Is this a pseudoscience? Sam is firm, “People know the system is broken. The way we think of the body and illness isn’t working, technology is expensive and diagnosing hasn’t improved.  If it [narrative medicine] didn’t come from the medical community it would be considered pseudoscience.  It is still looked down on” by some, but it isn’t exactly a pseudoscience.  Body and illness aren’t only made up of numbers.”  Because of this, Sam is driven to make a difference with patients and wounded soldiers. “I want to bring the story back into the illness instead of it just being a series of biological events.  Some people report that the person is in the way of the biological problem that needs to be fixed,” she says, “There is money coming from the Veteran’s Administration and there are a lot of wounded soldiers needing help so it [the medical industry] needs an intervention with working in groups.”

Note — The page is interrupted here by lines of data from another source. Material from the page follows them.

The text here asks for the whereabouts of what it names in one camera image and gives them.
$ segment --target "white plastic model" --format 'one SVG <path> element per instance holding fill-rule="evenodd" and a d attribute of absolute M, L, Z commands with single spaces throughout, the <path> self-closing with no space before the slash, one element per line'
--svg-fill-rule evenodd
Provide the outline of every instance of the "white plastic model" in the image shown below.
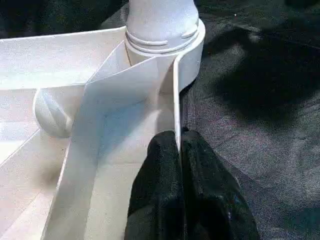
<path fill-rule="evenodd" d="M 123 239 L 204 37 L 193 0 L 130 0 L 127 27 L 0 40 L 0 240 Z"/>

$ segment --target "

Artists struggle to find their voice in the world.  The key is to be able to motivate others to see the artistic abilities in themselves.  “I have an obsession with the body, illness, trauma and resilience and I think that poetry is desperately needed in these fields,” Sam states. She believes everyone has the ability to write poetry and write creatively.  “A simile is a good thing to pay attention to and they can be exercises to start a comparison,” Sam explains, “We need magic and we need the imagination which we’ve been taught to take out of our lives and healing.”